### WHAT THE EXERCISE ASKS
Among the entries that follow, some lines contain the word "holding". Show all of them.

### DATASET RECORDS
- - -
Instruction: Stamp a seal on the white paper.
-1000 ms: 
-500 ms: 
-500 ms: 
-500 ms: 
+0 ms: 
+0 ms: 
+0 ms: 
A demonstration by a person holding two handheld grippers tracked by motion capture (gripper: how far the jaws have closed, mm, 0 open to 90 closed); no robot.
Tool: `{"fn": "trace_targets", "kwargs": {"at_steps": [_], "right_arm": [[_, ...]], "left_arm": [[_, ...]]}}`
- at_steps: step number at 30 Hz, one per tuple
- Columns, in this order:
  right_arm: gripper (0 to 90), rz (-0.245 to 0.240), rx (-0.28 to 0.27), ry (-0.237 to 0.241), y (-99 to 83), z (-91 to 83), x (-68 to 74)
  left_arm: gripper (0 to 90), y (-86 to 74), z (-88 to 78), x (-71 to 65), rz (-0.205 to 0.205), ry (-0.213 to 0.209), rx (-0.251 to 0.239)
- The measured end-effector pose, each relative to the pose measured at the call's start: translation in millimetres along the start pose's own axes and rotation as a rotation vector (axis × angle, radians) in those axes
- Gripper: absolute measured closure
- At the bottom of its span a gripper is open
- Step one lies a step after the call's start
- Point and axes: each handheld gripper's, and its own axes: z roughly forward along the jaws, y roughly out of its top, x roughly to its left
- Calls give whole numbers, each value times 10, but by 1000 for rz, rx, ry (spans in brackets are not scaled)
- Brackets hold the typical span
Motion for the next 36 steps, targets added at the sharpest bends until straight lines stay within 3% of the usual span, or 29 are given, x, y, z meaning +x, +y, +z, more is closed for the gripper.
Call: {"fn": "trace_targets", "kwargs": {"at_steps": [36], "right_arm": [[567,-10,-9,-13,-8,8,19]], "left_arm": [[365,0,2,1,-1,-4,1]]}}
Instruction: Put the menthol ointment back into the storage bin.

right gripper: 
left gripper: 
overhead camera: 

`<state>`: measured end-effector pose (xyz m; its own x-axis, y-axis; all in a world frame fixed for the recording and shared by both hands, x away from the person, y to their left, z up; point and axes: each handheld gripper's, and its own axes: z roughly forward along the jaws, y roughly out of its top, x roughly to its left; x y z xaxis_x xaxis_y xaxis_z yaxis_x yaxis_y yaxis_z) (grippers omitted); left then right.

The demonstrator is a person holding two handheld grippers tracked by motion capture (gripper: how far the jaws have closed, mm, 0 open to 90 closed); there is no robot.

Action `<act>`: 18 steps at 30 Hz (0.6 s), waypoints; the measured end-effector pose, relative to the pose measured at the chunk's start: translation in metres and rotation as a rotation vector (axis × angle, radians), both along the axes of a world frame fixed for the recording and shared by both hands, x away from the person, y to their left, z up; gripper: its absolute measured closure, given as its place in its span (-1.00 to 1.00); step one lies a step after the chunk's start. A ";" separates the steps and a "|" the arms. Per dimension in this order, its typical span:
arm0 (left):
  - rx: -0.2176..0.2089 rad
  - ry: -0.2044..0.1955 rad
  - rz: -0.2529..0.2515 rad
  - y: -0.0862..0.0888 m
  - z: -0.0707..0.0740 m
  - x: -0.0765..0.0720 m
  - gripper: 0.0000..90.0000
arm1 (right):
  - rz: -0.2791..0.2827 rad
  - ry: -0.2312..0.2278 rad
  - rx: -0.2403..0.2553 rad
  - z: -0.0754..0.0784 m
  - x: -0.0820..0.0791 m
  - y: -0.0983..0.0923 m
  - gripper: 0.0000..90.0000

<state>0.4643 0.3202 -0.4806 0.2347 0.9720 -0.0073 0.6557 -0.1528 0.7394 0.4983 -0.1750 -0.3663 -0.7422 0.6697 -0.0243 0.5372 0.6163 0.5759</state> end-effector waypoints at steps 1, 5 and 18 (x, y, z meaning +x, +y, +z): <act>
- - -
### RESULT OF THIS EXERCISE
A demonstration by a person holding two handheld grippers tracked by motion capture (gripper: how far the jaws have closed, mm, 0 open to 90 closed); no robot.
The demonstrator is a person holding two handheld grippers tracked by motion capture (gripper: how far the jaws have closed, mm, 0 open to 90 closed); there is no robot.

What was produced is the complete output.